Beefy Boxes and Bandwidth Generously Provided by pair Networks
Keep It Simple, Stupid

Re: Why a reference, not a hash/array?

by dynamo (Chaplain)
on Jul 07, 2007 at 01:15 UTC ( [id://625376] : note . print w/replies, xml ) Need Help??

in reply to Why a reference, not a hash/array?

There's a definite advantage - speed. If you use this version: %hash = $sth->fetchrow_hash(), Perl will have to fetch the whole row and stuff it into the hash. If the row happens to have 100 cols and 50 of them have 1meg of data, it will (usually) be much slower than grabbing a ref and getting only what is needed when it is needed.

Your bonus question is directly related. To implement fetchall_array(), it'd have to slurp the entire table just to stuff it into your @array.

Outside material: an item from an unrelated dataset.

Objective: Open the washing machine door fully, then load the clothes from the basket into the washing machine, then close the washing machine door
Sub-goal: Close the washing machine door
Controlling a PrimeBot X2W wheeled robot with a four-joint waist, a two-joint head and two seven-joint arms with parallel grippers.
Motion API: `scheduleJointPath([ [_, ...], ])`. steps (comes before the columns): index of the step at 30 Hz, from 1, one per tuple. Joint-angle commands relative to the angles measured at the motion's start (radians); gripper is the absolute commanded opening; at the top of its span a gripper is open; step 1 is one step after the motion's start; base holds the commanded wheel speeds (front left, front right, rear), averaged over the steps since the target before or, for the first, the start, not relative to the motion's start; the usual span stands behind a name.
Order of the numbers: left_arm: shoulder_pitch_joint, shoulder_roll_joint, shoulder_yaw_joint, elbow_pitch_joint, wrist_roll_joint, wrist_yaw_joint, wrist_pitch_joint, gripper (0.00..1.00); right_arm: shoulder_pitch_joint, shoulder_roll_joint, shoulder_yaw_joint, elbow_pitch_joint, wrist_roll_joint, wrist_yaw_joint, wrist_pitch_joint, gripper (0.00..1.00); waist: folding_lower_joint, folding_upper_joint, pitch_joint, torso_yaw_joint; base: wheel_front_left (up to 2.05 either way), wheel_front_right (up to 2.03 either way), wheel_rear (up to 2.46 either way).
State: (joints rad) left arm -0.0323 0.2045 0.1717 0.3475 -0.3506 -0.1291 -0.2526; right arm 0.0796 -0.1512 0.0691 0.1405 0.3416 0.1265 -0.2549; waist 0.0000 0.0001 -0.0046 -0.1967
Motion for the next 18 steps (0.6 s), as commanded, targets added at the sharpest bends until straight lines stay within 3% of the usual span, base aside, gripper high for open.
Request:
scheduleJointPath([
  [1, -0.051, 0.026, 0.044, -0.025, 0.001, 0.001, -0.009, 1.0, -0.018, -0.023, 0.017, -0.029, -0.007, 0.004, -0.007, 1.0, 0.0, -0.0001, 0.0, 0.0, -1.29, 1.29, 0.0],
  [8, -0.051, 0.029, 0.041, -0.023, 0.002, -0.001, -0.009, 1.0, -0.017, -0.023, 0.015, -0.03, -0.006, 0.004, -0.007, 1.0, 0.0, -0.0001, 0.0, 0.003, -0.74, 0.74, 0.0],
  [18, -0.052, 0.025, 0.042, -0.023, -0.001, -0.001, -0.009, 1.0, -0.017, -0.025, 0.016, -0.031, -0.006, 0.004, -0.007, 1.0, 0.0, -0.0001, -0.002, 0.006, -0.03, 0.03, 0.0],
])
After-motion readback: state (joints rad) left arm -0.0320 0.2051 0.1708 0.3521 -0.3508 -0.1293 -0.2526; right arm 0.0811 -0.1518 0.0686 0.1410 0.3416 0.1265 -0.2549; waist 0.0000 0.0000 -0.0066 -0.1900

Not terribly efficient. If you really want to do that, they make you write it yourself. One fairly easy way would be to copy the deref'd array ref into a new array:

@data = @{$sth->fetchall_arrayref()};

Replies are listed 'Best First'.
Re^2: Why a reference, not a hash/array?
by Cody Pendant (Prior) on Jul 07, 2007 at 01:26 UTC
    That makes sense, except that I now realise that somewhere in my mental model I don't understand where the data is that we're referencing.

    When I do a "select * from foo where bar" using DBI, I first do something like $sth->execute() and then I do my while $sth->fetchrow_hashref(){}.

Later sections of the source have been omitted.